On Sunday, President Donald Trump suggested a new version of the healthcare bill, being put together by the GOP, would include required coverage for pre-existing conditions, a statement that deviates from the recent proposal created by House Republicans that would have allowed states to opt out of the requirement.
As reported by Business Insider, the first iteration of the healthcare bill intended to repeal and replace the Affordable Care Act included the provision for mandatory coverage of pre-existing conditions. That particular bill was pulled from the House floor before the vote based on a lack of clear support.
During an interview on “Face the Nation,” Trump told John Dickerson, “Pre-existing conditions are in the bill. And I mandate it. I said, ‘Has to be.’”
Trump’s original healthcare bill was not favored by members of the House Freedom Caucus, an ultraconservative group that believed it did not do enough to repeal Obamacare in its entirety. To gather support from the Freedom Caucus, New Jersey Rep Tom MacArthur, the leader of the Tuesday Group, presented an amendment designed to give states the ability to opt out of two provisions included in Obamacare, including the requirement to cover pre-existing conditions.
If the amendment was put in place, states choosing to waive the requirement would position insurance companies to charge higher premiums to those with known conditions. It would require states to provide funding for those individuals in an attempt to “stabilize premiums” as a qualification for the waiver.
Speaking during the interview, Trump’s suggested the amendment would be changed to ensure coverage for individuals with pre-existing conditions regardless of their state of residence. Speaking directly about the amendment proposed by MacArthur, Dickerson said, “In one of the fixes that was discussed, pre-existing [coverage] was optional for the states.”
“Sure, in one of the fixes,” said Trump. “And they’re changing it.”
Dickerson then asked if it would be a permanent change, to which Trump replied, “Of course.”
Trump did go on to discuss the use of pools to classify individuals, such as the “invisible high-risk pools” created by the AHCA. However, he continued to assert the “pools are going to take care of the pre-existing.”
The concept was borrowed from the state of Maine, where individuals deemed higher risk are placed in separate “high-risk” pools which are then subsidized by the state to increase affordability.

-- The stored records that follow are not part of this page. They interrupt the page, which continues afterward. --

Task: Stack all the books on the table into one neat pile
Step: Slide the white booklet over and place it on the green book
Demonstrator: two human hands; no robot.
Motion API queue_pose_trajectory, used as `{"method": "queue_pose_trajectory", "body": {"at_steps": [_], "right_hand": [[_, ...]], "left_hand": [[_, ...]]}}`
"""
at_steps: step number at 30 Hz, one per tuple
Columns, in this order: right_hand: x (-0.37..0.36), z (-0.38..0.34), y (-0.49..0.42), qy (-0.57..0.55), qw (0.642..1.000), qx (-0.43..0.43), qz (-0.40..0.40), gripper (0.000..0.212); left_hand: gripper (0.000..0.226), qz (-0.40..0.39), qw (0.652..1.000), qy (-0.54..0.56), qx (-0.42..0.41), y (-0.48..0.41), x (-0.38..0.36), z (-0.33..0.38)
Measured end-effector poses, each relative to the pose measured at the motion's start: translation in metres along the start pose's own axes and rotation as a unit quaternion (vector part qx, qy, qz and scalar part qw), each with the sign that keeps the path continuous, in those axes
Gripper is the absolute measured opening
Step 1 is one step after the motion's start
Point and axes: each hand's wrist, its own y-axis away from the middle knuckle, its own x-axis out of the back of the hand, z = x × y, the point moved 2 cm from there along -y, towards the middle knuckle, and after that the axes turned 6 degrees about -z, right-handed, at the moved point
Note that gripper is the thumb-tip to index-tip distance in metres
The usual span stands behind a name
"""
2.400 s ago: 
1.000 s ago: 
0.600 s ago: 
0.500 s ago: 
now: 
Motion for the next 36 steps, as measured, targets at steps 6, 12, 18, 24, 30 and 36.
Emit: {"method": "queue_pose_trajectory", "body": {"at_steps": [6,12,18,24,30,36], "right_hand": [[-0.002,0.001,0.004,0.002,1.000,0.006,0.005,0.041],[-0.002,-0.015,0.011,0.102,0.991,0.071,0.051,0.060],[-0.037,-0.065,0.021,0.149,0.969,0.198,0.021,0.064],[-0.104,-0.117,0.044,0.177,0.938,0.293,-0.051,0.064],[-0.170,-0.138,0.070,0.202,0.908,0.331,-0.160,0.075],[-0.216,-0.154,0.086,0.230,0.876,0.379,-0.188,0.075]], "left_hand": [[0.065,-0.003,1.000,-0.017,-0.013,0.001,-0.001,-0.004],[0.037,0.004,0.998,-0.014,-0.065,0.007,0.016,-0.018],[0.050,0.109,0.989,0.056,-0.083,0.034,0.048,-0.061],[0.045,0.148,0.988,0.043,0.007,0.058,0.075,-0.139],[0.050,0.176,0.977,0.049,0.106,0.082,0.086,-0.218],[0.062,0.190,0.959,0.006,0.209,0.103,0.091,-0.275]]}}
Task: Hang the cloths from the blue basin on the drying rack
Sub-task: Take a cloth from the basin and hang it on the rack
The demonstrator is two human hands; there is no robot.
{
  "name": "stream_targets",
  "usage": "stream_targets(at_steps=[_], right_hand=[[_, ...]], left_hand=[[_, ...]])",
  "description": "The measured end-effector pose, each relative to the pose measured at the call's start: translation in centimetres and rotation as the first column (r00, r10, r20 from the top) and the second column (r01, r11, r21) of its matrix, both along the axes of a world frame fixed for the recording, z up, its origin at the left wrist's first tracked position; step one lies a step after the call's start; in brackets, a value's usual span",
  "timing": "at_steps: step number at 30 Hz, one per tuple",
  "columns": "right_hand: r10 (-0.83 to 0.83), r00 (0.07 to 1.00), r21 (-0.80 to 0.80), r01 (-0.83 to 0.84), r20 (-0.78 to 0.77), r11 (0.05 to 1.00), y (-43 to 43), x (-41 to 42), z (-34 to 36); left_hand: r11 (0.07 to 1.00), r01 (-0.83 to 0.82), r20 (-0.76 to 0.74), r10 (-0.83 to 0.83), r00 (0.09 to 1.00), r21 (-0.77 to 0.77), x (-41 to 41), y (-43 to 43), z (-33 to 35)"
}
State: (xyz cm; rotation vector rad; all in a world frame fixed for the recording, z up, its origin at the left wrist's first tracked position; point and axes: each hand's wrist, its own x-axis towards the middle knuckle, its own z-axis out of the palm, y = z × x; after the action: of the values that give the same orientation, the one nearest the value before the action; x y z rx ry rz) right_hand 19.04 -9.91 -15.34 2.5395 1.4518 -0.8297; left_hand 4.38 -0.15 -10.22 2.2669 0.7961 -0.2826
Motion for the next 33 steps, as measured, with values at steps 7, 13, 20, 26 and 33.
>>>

Critics of the use of pools fear the approach isolates the sickest members of the population and would lead to skyrocketing premiums.
Often, the success of such programs is based largely on whether the government is prepared to offer adequate subsidies to manage the costs. Additionally, the likely source of funds for the subsidies could lead to higher taxes.
Dickerson continued to press Trump, repeatedly asking him to guarantee coverage for pre-existing conditions would be guaranteed for those living in any state. He said, “So I’m not hearing you, Mr. President, say there’s a guarantee of pre-existing conditions.”
Trump replied, “We actually have – we actually have a clause that guarantees. We have a specific clause that guarantees.”
The inclusion of pre-existing conditions coverage would increase the likelihood of finding support for more moderate Republicans that have recently expressed concerns regarding the current proposal.
Pennsylvania Rep Charlie Dent said, regarding a lack of coverage of a requirement to provide coverage for pre-existing conditions, “It could affect people with pre-existing conditions, and it’ll make different insurance probably much more expensive for them, and in some cases perhaps inaccessible.”